EXERCISE DETAILS: Once you reach the line containing "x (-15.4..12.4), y" in the data below, restate each line word for word up to and including the one containing "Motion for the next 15".

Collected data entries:
* * * * * * * * *

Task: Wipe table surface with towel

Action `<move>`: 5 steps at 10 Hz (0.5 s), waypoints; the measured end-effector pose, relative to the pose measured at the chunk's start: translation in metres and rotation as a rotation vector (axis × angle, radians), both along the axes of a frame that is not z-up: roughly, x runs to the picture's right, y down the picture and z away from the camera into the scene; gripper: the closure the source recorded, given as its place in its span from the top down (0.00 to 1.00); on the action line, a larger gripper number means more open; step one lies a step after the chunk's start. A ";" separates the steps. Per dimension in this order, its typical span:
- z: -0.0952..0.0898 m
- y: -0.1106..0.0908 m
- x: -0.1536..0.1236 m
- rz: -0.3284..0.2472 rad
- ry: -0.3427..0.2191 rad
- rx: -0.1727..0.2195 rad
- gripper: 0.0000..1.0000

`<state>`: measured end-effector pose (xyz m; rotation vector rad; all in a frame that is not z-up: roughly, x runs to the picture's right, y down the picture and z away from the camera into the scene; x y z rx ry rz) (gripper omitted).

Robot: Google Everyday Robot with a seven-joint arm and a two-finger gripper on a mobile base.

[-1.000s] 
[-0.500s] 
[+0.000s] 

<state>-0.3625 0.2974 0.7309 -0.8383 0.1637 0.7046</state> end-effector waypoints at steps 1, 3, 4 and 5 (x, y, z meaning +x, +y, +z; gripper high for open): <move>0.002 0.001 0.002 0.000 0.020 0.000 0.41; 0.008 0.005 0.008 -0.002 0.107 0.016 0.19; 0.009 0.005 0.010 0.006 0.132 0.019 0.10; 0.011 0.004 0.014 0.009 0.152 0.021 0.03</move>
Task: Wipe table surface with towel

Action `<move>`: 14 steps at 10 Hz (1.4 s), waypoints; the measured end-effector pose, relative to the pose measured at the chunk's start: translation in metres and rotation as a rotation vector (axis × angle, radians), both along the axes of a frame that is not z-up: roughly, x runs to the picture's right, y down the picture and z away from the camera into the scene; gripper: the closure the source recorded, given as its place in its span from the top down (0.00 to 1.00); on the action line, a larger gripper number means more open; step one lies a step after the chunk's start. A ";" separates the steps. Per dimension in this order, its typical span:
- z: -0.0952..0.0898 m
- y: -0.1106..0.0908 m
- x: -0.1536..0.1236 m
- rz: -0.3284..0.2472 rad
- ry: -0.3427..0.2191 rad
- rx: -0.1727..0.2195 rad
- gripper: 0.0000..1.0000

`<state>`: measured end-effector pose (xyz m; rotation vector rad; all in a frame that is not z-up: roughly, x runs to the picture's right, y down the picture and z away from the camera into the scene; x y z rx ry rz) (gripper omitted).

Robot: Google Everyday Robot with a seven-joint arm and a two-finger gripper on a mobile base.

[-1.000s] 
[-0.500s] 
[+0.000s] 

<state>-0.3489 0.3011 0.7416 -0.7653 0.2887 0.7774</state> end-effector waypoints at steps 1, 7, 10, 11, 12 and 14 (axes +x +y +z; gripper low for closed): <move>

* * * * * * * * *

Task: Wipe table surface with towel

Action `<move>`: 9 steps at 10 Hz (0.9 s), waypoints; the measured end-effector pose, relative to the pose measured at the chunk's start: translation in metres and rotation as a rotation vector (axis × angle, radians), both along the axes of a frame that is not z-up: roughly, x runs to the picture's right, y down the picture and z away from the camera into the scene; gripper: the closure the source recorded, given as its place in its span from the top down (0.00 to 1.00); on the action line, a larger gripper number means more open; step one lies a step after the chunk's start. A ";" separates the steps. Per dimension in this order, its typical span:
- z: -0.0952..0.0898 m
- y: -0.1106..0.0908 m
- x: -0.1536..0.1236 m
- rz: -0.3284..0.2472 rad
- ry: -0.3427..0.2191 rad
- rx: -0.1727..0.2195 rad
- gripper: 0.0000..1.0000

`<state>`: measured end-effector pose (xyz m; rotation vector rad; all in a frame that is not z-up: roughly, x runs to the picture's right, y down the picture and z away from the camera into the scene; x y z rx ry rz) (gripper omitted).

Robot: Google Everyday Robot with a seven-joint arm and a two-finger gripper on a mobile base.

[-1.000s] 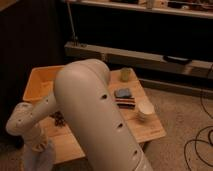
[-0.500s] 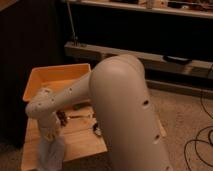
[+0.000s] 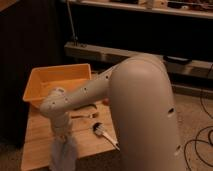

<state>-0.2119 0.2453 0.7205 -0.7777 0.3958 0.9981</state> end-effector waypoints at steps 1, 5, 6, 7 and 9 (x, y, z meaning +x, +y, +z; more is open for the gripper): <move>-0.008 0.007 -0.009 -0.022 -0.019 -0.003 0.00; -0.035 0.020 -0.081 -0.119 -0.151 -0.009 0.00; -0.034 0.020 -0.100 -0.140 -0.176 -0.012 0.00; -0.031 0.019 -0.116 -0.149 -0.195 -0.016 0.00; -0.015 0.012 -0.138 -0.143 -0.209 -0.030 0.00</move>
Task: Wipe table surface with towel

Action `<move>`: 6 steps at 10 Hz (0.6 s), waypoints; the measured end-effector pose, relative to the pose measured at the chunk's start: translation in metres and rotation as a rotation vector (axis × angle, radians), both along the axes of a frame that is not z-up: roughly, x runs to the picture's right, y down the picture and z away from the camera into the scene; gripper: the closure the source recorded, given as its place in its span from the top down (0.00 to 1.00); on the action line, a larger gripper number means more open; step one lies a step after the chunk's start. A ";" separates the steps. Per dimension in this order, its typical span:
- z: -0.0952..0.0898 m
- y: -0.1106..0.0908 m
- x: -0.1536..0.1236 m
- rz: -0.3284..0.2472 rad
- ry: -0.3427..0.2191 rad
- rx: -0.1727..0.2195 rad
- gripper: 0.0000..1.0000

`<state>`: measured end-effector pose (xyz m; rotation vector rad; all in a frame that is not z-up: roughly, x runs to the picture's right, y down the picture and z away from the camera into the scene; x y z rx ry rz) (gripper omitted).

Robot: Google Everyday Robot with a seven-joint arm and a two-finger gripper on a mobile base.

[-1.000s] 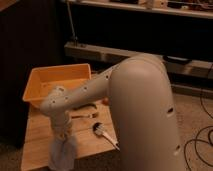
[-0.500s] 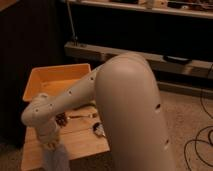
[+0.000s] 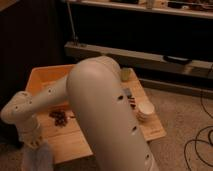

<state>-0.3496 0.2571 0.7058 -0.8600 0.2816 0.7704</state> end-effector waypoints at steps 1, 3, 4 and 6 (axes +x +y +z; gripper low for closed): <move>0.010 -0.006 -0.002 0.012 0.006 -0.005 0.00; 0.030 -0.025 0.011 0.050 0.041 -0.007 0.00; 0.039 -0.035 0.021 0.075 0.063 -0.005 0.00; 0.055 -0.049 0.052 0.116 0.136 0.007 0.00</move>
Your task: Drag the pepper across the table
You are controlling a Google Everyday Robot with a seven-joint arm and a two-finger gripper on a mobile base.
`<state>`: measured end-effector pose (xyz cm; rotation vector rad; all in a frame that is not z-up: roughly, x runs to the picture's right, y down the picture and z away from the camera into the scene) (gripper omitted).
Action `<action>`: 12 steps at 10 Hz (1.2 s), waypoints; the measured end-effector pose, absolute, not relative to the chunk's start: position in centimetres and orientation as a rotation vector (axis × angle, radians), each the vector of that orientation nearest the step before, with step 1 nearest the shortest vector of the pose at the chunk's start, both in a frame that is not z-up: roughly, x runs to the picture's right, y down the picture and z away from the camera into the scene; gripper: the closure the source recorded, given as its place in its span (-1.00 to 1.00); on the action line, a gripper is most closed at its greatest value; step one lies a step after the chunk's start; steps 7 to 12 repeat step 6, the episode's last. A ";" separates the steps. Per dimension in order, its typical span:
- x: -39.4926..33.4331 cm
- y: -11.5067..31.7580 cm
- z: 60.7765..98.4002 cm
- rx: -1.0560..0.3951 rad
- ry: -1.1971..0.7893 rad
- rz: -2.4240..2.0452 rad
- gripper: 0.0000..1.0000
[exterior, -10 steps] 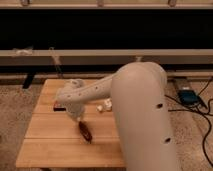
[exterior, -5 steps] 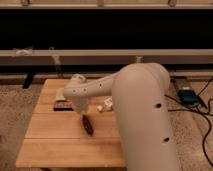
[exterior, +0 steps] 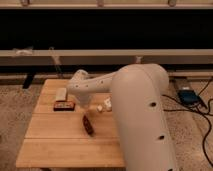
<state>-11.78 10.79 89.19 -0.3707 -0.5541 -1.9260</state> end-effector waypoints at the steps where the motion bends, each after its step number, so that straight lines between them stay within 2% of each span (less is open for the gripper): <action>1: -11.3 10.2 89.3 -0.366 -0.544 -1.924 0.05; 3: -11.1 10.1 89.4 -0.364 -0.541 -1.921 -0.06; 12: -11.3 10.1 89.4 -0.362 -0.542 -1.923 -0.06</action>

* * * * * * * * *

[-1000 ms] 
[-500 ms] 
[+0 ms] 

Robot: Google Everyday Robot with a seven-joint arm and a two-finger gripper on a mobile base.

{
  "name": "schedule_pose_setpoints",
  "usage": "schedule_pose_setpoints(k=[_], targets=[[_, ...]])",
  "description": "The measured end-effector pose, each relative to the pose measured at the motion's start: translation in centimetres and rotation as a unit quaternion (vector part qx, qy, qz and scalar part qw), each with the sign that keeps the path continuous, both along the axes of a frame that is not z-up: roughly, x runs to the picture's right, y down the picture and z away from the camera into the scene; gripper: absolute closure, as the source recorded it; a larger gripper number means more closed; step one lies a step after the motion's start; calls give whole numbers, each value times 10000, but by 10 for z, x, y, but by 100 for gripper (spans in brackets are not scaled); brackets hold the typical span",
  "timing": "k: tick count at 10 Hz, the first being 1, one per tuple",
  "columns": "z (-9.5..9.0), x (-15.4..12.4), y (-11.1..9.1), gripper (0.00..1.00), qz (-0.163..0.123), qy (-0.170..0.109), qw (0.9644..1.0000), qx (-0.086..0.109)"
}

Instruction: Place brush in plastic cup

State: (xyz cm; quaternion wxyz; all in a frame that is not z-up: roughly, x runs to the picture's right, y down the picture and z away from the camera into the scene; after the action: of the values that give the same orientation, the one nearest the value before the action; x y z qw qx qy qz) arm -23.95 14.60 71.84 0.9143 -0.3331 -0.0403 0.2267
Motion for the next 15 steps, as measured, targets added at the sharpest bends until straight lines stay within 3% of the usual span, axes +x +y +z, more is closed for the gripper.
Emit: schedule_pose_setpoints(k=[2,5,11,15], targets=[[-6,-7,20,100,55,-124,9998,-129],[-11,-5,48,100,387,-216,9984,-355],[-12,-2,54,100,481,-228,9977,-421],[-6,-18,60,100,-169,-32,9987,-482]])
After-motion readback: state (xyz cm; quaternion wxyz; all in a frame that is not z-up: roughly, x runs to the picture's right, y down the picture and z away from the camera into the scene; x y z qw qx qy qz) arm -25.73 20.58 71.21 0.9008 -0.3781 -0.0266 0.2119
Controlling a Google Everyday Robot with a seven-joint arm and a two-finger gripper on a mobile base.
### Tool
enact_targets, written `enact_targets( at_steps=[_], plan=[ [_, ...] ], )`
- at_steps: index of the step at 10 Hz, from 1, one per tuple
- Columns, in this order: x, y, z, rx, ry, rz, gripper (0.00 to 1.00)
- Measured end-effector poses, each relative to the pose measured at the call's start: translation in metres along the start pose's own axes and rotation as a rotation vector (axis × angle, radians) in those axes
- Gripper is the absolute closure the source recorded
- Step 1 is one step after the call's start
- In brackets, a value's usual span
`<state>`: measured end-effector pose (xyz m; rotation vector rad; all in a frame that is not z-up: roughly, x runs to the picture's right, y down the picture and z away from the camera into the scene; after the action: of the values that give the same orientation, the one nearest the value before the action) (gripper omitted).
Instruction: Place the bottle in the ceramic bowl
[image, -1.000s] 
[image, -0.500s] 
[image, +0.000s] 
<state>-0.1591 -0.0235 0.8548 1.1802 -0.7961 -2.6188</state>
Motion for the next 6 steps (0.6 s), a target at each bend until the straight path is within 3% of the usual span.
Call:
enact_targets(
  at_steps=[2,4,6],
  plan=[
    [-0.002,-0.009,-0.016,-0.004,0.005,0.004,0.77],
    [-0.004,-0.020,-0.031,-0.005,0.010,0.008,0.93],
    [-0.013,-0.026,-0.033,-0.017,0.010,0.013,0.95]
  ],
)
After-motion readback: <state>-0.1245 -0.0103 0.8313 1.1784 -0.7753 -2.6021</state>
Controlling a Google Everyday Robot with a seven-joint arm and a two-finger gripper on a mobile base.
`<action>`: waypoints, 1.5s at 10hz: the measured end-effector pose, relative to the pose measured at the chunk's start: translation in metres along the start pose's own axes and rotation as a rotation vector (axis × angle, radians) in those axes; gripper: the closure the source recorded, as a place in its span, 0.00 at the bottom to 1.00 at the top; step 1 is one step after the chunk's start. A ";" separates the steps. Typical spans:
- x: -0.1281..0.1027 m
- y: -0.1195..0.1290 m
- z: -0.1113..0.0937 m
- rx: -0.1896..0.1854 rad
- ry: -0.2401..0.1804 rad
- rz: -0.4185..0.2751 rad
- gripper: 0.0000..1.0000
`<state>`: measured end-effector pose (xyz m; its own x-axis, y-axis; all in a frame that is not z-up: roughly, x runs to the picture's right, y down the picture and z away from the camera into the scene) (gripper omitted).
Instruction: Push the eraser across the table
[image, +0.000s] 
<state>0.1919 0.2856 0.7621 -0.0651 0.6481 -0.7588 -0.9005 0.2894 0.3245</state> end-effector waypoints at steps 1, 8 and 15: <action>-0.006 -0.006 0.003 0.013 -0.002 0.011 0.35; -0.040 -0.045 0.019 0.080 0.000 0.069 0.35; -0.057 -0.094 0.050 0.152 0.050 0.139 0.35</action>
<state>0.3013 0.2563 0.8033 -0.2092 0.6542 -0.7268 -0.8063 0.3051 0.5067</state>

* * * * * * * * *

EXERCISE SOLUTION:
  "columns": "z (-9.5..9.0), x (-15.4..12.4), y (-11.1..9.1), gripper (0.00..1.00), qz (-0.163..0.123), qy (-0.170..0.109), qw (0.9644..1.0000), qx (-0.086..0.109)"
}

Instruction: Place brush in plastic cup

State: (xyz cm; quaternion wxyz; all in a frame that is not z-up: roughly, x runs to the picture's right, y down the picture and z away from the camera into the scene; after the action: of the values that give the same orientation, the one nearest the value before the action; x y z qw qx qy qz) arm -23.95 14.60 71.84 0.9143 -0.3331 -0.0403 0.2267
Motion for the next 15 steps, as measured, targets added at the sharpest bends until straight lines stay within 3% of the usual span, axes +x +y +z, more is closed for the gripper.

This output is complete as it stands.